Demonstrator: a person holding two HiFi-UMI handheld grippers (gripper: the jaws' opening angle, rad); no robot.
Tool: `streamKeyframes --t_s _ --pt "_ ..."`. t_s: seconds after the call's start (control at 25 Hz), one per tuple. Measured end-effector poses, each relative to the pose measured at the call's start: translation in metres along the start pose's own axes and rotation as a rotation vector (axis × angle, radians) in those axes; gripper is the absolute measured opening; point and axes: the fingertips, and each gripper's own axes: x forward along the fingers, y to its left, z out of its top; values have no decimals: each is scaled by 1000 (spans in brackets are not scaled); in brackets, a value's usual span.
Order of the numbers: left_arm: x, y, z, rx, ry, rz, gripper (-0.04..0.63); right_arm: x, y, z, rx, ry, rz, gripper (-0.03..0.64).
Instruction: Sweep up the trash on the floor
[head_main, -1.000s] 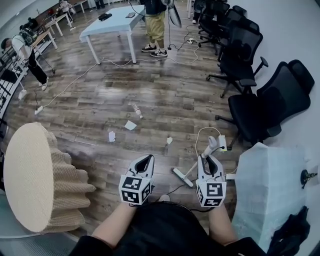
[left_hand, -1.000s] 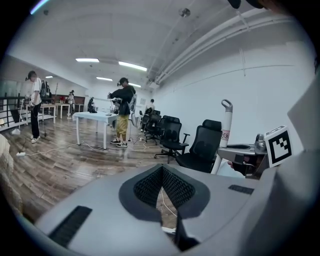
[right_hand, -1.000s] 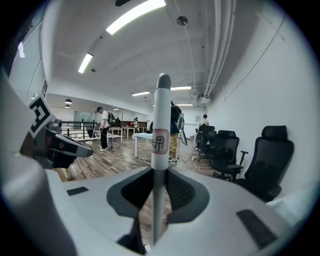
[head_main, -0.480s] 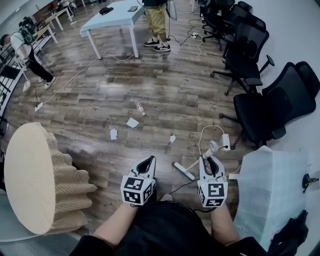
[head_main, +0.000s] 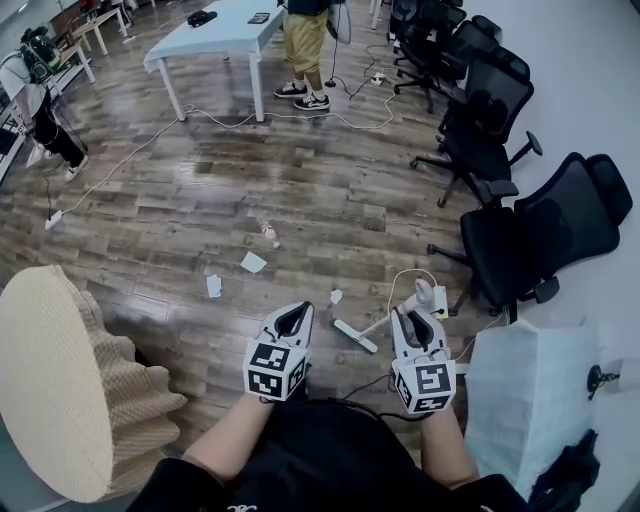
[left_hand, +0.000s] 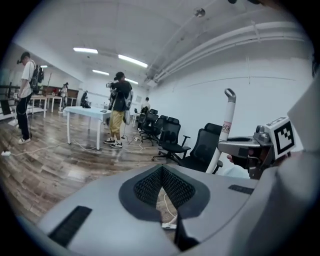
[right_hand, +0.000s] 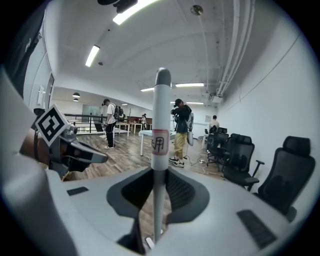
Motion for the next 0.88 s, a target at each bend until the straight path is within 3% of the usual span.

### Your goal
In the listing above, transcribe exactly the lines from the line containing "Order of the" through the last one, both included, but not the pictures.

### Output below
Order of the numbers: left_arm: x, y, z, rx, ry, rz, gripper (-0.04..0.63); right_arm: x, y, z, rx, ry, rz, gripper (-0.03..0.64).
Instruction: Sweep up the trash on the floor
[head_main, -1.000s] 
[left_hand, -1.000s] 
[right_hand, -1.000s] 
[head_main, -0.480s] 
[head_main, +0.000s] 
[left_hand, +0.000s] 
[right_hand, +0.000s] 
Motion for the next 0.88 s, a target at each bend until the straight path is within 3% of the usual span.

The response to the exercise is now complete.